■ Try it: Only text belongs in your copy of the listing below; reproduce it exactly and leave out the pictures.

*** Opening of Collected material ***

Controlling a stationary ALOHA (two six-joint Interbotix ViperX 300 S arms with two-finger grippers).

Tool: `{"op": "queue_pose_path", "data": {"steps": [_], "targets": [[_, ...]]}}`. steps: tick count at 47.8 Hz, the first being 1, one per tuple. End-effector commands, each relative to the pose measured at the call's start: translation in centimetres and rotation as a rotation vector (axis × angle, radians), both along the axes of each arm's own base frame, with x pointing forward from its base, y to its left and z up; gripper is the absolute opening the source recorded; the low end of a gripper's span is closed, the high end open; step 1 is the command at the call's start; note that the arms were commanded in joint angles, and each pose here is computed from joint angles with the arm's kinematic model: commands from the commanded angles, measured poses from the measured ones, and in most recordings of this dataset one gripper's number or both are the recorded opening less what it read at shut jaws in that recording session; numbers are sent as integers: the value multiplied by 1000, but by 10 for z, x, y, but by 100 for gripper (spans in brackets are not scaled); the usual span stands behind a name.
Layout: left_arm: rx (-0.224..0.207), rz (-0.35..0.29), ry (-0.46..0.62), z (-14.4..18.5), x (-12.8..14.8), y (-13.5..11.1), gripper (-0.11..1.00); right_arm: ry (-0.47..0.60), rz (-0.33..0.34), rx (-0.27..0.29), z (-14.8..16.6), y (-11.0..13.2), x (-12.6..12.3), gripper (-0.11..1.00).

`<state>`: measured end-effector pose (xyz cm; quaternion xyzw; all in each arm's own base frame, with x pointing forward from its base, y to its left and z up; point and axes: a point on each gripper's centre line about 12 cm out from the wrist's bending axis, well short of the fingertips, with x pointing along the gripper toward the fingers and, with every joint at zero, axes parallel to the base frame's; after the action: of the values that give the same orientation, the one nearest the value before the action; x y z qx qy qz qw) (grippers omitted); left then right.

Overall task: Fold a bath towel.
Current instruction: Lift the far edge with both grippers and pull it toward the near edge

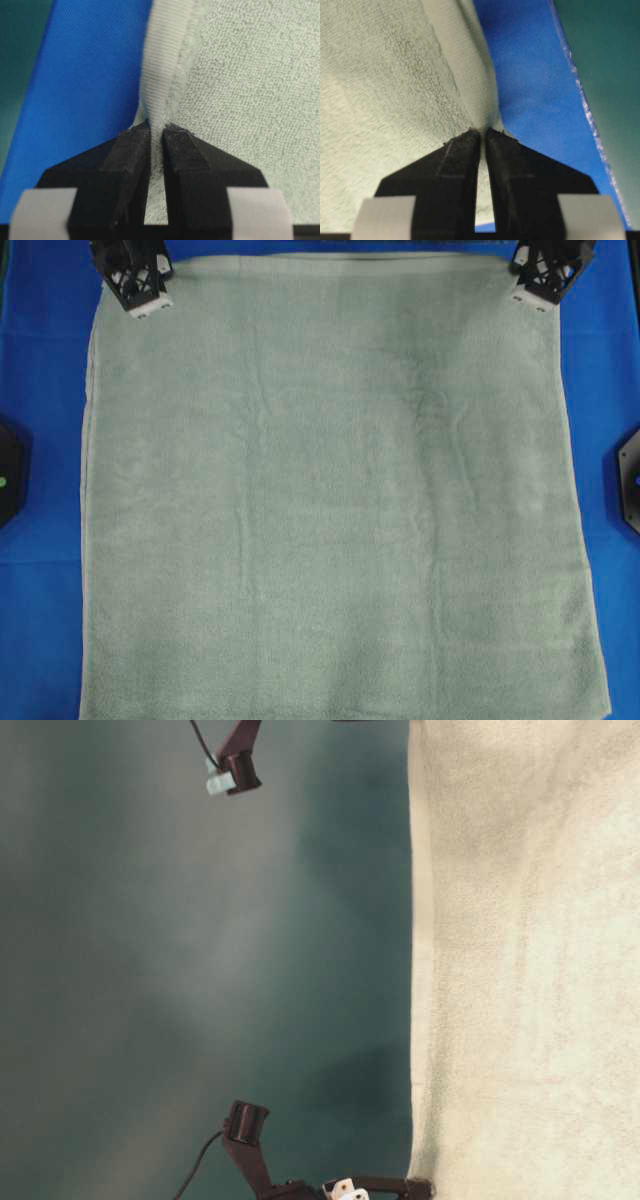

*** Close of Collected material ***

■ Exercise answer:
Controlling a stationary ALOHA (two six-joint Interbotix ViperX 300 S arms with two-finger grippers).

Tool: `{"op": "queue_pose_path", "data": {"steps": [_], "targets": [[_, ...]]}}`. steps: tick count at 47.8 Hz, the first being 1, one per tuple. End-effector commands, each relative to the pose measured at the call's start: translation in centimetres and rotation as a rotation vector (axis × angle, radians), both along the axes of each arm's own base frame, with x pointing forward from its base, y to its left and z up; gripper is the absolute opening the source recorded; the low end of a gripper's span is closed, the high end open; step 1 is the command at the call's start; note that the arms were commanded in joint angles, and each pose here is computed from joint angles with the arm's kinematic model: commands from the commanded angles, measured poses from the measured ones, and in most recordings of this dataset one gripper's number or both are the recorded opening less what it read at shut jaws in that recording session; numbers are sent as integers: the value multiplied by 1000, but by 10 for z, x, y, but by 100 for gripper (spans in brackets are not scaled); the usual span stands behind a name.
Layout: left_arm: rx (-0.224..0.207), rz (-0.35..0.29), ry (-0.46..0.62), z (-14.4..18.5), x (-12.8..14.8), y (-13.5..11.1), gripper (-0.11..1.00); right_arm: ry (-0.47..0.60), rz (-0.33..0.34), rx (-0.27..0.29), z (-14.8..16.6), y (-11.0..13.2), x (-12.6..12.3), gripper (-0.11..1.00).

`<state>`: measured end-effector pose (xyz cm; quaternion xyzw; all in each arm's own base frame, with x pointing forward from its base, y to its left and z up; point and axes: a point on each gripper's centre line about 12 cm out from the wrist's bending axis, well short of the fingertips, with x pointing along the gripper toward the fingers and, with every joint at zero, axes parallel to the base frame's; after the action: of the values that give the same orientation, the one nearest the value before the action; x y z qx qy qz qw) (grippers omitted); left then right.

Overall task: Fold a bath towel.
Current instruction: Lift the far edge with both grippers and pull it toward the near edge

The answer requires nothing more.